W wyższych partiach wciąż leży ponad metr śniegu. Ostatnie wypadki w górach wydarzyły się przy II stopniu zagrożenia lawinowego, kiedy szlaki były otwarte. Wydawać by się mogło, że skoro szlaki są na pewien czas zamykane, a potem otwierane, to znaczy, że zagrożenia już nie ma...

REKLAMA

Tak jednak wcale nie jest. Drugi stopień zagrożenia oznacza, że prawdopodobieństwo zejścia lawiny jest mniejsze, ale nadal istnieje.

Im mniej zakazów w strefie wysokogórskiej, tym lepiej uważa dyrektor Tatrzańskiego Parku Narodowego, Paweł Skawiński.
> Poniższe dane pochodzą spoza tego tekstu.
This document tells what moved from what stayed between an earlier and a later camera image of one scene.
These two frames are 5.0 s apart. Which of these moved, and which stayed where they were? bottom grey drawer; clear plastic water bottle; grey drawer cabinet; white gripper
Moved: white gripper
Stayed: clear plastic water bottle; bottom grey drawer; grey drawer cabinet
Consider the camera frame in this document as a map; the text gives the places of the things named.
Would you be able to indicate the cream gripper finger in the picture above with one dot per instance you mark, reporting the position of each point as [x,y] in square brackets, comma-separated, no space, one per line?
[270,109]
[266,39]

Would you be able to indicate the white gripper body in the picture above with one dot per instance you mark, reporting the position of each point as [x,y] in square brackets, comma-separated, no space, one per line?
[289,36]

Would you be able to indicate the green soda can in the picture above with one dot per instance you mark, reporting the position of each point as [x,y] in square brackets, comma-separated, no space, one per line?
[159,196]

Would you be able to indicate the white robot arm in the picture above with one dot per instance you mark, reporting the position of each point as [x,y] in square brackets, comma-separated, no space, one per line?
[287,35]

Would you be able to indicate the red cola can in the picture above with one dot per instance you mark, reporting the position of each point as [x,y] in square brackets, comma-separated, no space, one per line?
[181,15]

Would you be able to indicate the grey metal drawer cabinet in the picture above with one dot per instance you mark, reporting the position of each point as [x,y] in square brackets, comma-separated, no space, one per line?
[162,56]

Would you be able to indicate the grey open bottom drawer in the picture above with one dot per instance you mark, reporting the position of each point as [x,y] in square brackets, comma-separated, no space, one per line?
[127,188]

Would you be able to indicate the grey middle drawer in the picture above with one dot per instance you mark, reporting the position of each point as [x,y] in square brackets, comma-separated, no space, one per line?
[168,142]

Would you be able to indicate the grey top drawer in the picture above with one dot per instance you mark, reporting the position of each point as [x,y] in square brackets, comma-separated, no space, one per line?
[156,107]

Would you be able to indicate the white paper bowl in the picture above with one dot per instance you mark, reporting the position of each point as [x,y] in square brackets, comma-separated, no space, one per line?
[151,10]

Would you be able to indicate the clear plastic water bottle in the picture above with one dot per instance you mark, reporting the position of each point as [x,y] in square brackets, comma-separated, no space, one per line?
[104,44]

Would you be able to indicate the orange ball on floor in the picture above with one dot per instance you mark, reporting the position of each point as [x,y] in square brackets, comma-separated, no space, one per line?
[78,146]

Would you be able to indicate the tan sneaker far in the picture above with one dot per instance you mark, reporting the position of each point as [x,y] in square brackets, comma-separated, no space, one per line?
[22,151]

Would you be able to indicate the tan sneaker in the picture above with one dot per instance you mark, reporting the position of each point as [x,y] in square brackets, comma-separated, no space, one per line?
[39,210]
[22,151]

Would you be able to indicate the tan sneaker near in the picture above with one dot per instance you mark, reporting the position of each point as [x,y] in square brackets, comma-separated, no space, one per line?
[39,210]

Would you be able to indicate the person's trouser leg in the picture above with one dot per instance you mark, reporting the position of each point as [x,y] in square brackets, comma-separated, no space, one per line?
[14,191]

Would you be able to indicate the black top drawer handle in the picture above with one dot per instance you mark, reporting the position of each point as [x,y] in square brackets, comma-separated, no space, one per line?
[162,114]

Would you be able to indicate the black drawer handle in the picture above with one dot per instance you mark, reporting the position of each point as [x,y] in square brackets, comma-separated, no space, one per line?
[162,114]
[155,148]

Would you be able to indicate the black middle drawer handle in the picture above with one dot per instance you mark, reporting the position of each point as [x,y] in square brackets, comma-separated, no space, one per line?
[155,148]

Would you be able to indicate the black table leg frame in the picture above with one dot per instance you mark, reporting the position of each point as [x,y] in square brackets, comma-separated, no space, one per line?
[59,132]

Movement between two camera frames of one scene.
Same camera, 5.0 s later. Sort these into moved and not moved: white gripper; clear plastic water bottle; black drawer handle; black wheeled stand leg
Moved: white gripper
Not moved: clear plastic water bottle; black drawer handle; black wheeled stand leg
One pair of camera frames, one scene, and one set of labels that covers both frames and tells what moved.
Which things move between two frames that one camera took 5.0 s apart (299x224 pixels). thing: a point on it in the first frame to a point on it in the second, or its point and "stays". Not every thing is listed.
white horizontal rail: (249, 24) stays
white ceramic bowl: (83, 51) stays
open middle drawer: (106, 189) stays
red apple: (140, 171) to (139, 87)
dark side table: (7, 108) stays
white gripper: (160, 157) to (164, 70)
Stawianie tablic z zakazami nie jest dobrym rozwiązaniem: I tak nie zamkniemy wszystkiego. To są tablice gdzieś wysoko w górach, które ktoś może ominąć.

Podobnego zdania jest naczelnik TOPR Jan Krzysztof: Zamykanie całych obszarów jest nieporozumieniem. To tak, jakbyśmy zamykali kolejne odcinki dróg, gdzie doszło do wypadku śmiertelnego.

Zamykanie i otwieranie szlaków zwalnia niejako z odpowiedzialności – uważa alpinista i przewodnik wysokogórski, Marcin Kacperek: Mnie taka wizja tablicy odpowiada „Tam naprawdę można umrzeć”.

Każdy turysta wchodzący szczególnie zimą w najwyższe partie Tatr powinien zdawać sobie sprawę, że podejmuje ryzyko, którego stawką jest jego życie.